The answer must consist of every line below containing "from".
▬▬▬
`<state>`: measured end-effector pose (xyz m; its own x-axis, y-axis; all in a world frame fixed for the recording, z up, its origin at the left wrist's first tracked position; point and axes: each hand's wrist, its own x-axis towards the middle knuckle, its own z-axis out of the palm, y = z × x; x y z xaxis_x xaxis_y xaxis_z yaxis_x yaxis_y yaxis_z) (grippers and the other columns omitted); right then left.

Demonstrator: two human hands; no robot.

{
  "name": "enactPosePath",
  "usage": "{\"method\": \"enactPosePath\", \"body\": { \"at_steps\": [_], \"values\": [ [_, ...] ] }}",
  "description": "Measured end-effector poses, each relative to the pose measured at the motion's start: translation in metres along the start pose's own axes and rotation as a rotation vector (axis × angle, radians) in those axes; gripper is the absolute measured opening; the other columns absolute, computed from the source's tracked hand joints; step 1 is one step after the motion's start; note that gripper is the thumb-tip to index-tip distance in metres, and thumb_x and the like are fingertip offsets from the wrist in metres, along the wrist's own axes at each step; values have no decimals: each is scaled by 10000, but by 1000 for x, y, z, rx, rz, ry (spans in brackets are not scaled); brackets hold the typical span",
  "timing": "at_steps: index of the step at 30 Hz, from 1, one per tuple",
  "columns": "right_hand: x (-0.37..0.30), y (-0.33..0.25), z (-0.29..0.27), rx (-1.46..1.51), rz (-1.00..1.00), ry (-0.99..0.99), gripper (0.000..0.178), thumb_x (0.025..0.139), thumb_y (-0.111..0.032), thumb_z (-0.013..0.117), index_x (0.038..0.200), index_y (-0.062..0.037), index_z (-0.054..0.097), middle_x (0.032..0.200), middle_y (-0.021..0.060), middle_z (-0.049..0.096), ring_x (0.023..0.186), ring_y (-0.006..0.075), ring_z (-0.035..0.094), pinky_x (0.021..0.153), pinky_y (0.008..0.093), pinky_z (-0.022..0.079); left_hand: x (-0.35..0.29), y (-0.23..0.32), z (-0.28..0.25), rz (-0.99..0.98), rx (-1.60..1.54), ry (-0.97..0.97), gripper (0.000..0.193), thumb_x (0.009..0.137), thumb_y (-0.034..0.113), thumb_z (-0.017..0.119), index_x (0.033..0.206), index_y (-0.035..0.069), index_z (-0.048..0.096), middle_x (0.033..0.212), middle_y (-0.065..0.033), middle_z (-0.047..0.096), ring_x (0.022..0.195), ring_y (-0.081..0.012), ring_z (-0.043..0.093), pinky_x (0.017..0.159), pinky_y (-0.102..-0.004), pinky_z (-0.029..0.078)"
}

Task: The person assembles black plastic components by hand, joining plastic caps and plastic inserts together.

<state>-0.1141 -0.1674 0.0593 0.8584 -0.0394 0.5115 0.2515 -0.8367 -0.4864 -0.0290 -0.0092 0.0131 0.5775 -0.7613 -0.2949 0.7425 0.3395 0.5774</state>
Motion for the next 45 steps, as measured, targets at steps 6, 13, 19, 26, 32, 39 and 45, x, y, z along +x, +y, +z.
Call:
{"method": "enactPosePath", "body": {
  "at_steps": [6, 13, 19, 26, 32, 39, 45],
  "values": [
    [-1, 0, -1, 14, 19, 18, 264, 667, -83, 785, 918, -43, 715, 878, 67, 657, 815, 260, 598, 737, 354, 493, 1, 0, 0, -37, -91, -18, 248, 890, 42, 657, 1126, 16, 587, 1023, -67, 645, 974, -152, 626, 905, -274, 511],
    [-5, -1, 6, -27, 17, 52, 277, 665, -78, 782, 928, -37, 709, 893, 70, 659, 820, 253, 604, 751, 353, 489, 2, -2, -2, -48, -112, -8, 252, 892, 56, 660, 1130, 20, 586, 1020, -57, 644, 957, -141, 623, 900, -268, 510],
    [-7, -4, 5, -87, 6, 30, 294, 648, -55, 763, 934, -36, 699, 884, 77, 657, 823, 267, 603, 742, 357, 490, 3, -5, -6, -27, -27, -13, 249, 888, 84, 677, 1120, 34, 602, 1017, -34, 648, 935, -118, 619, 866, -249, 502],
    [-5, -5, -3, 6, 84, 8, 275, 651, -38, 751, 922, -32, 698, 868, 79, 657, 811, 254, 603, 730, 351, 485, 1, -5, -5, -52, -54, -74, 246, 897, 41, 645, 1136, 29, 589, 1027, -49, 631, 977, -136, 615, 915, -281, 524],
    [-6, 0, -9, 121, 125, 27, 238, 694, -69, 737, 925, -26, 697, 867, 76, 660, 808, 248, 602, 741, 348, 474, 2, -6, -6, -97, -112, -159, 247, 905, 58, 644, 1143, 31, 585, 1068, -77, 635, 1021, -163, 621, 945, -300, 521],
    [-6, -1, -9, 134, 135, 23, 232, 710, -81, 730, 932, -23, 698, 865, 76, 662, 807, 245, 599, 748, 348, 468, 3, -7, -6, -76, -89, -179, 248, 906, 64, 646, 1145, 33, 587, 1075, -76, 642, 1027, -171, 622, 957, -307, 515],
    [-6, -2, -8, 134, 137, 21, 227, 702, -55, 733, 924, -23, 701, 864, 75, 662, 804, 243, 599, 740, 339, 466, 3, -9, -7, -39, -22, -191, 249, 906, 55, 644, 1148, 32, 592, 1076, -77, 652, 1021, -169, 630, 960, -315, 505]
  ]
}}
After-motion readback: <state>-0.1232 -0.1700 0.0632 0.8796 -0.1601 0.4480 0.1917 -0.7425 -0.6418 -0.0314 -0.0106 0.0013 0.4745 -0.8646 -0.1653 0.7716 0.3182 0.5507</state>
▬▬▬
▸ **REPLY**:
  "description": "Measured end-effector poses, each relative to the pose measured at the motion's start: translation in metres along the start pose's own axes and rotation as a rotation vector (axis × angle, radians) in those axes; gripper is the absolute measured opening; the other columns absolute, computed from the source's tracked hand joints; step 1 is one step after the motion's start; note that gripper is the thumb-tip to index-tip distance in metres, and thumb_x and the like are fingertip offsets from the wrist in metres, along the wrist's own axes at each step; values have no decimals: each is scaled by 10000, but by 1000 for x, y, z, rx, rz, ry (spans in brackets are not scaled); brackets hold the typical span",
  "timing": "at_steps: index of the step at 30 Hz, from 1, one per tuple",

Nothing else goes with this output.